=== Directions ===
Starting at the line that contains "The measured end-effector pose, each" and stopping at the line that contains "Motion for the", transcribe every line of the material below exactly; pictures stay out.

[[ Records shown open ]]

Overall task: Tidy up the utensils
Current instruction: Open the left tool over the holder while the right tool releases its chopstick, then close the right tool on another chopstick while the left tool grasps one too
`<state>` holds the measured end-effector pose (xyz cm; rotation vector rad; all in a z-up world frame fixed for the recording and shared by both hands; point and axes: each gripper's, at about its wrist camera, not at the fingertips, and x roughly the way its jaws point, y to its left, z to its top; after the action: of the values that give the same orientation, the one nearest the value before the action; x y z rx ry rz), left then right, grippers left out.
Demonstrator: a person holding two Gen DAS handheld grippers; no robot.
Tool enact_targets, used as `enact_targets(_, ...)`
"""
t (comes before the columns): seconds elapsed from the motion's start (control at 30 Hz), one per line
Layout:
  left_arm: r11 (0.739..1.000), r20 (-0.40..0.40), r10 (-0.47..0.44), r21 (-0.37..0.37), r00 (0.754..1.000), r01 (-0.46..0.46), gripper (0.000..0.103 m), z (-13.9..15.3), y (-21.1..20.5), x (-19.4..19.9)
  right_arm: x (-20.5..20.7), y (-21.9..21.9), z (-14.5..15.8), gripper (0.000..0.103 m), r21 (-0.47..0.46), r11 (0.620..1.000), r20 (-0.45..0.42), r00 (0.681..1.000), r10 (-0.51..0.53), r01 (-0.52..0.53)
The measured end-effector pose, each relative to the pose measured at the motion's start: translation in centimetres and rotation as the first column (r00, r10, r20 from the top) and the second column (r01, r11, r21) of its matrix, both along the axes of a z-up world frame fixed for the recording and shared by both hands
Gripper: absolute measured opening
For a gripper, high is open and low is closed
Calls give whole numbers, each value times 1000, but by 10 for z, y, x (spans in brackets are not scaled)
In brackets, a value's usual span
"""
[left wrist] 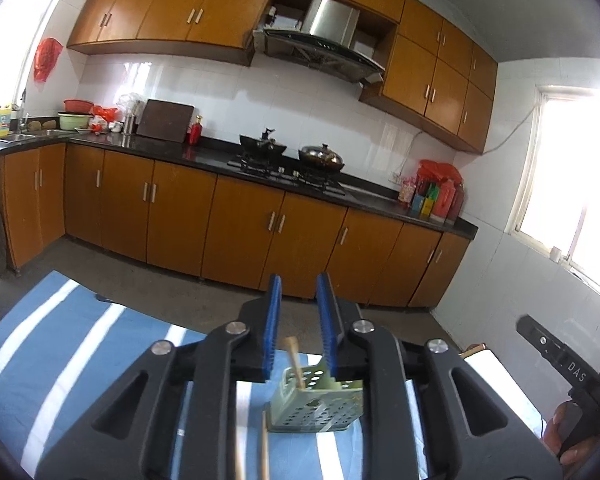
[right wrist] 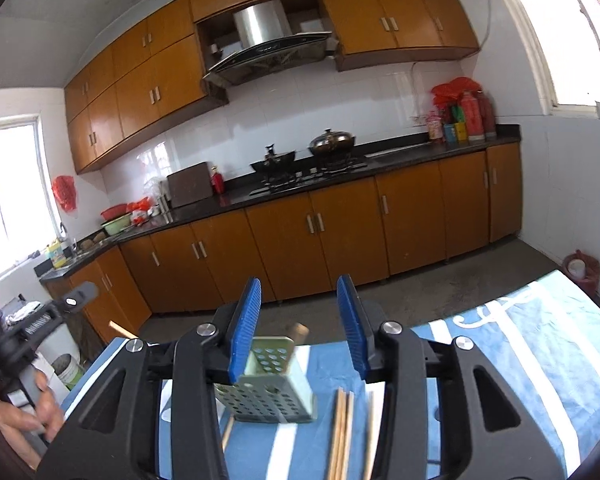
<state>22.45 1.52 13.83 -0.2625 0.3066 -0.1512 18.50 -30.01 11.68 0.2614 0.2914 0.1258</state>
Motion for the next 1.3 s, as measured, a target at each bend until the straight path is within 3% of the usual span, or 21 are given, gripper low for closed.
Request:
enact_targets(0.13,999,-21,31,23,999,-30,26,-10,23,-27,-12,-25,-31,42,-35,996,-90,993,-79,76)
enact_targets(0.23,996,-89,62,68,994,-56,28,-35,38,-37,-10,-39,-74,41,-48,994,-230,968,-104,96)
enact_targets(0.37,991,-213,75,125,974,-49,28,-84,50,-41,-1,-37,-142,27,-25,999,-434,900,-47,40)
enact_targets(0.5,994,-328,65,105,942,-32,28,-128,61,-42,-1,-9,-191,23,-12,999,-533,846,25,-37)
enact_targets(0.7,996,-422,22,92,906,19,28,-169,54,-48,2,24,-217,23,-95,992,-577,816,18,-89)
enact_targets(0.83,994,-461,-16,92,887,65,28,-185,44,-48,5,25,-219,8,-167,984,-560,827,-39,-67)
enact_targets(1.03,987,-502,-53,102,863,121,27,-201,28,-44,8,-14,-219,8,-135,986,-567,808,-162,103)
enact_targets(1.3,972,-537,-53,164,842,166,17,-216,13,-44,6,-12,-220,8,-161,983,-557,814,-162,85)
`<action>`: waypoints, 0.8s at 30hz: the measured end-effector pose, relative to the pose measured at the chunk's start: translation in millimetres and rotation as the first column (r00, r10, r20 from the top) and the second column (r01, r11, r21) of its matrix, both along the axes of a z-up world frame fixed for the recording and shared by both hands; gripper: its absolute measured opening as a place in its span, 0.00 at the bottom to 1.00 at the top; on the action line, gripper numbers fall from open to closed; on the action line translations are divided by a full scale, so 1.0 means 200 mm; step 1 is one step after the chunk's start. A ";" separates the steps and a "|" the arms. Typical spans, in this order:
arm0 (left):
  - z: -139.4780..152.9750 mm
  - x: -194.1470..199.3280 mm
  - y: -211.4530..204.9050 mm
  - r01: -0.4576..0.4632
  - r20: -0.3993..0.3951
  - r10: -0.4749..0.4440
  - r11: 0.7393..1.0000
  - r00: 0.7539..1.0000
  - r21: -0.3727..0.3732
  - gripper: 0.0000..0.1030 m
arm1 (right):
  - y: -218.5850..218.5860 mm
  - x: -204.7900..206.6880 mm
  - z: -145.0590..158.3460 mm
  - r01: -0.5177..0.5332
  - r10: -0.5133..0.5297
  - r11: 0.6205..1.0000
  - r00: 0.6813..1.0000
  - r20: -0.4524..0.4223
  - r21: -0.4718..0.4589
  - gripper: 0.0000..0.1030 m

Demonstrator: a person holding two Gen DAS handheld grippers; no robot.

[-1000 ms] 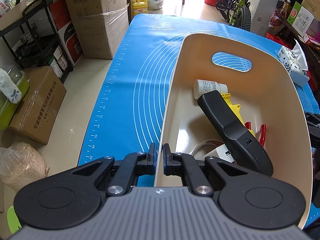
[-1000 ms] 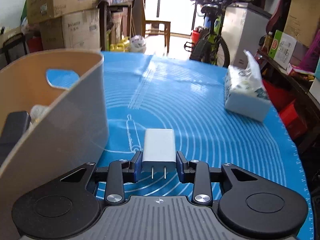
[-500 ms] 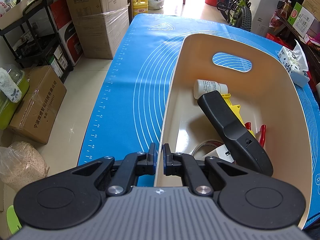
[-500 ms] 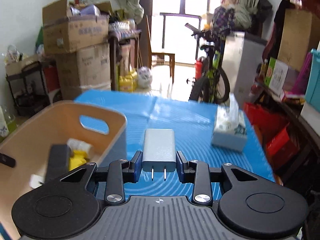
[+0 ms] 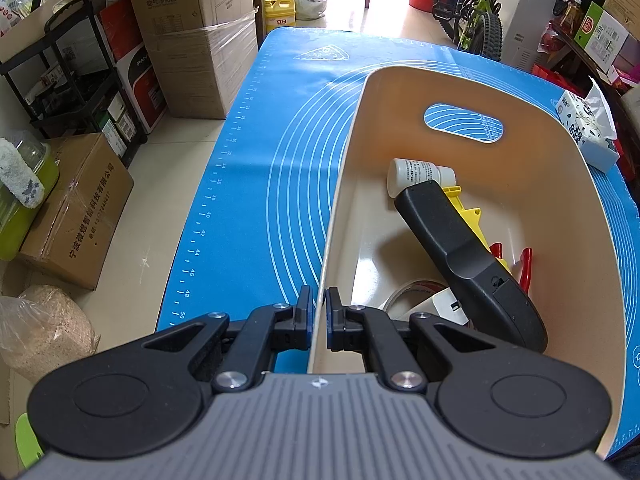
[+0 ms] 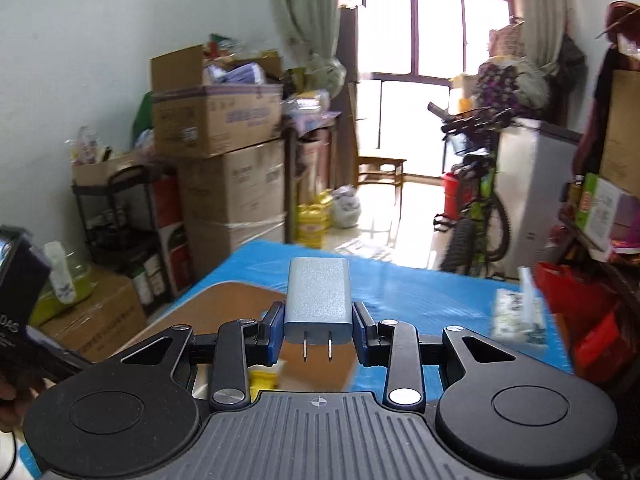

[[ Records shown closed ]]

=== Exercise answer ===
The measured end-effector pose, each relative to the pose measured at the motion's start: translation in centimetres and rotation as the first column (r00, r10, r20 from the top) and the second column (r01, r11, r21) of its matrix, both along the axes of a z-up world frame fixed for the recording and shared by both hands
Gripper: absolute measured opening
For a gripper, high is open and low is closed
Calls give whole numbers, each value times 1000, but by 10 for z, y, x (spans in brackets are not scaled)
In brackets, a value's usual span
"""
[left wrist] 
[right wrist] 
<state>22.45 1.52 13.83 -0.2625 0.3066 -0.1512 18.50 -30.01 11.68 0.2614 0.2914 0.1258</state>
Motion for the next 1.3 s, as measured, a target at each bend until the straight path is within 3% of the usual span, or 21 are given, gripper low for closed.

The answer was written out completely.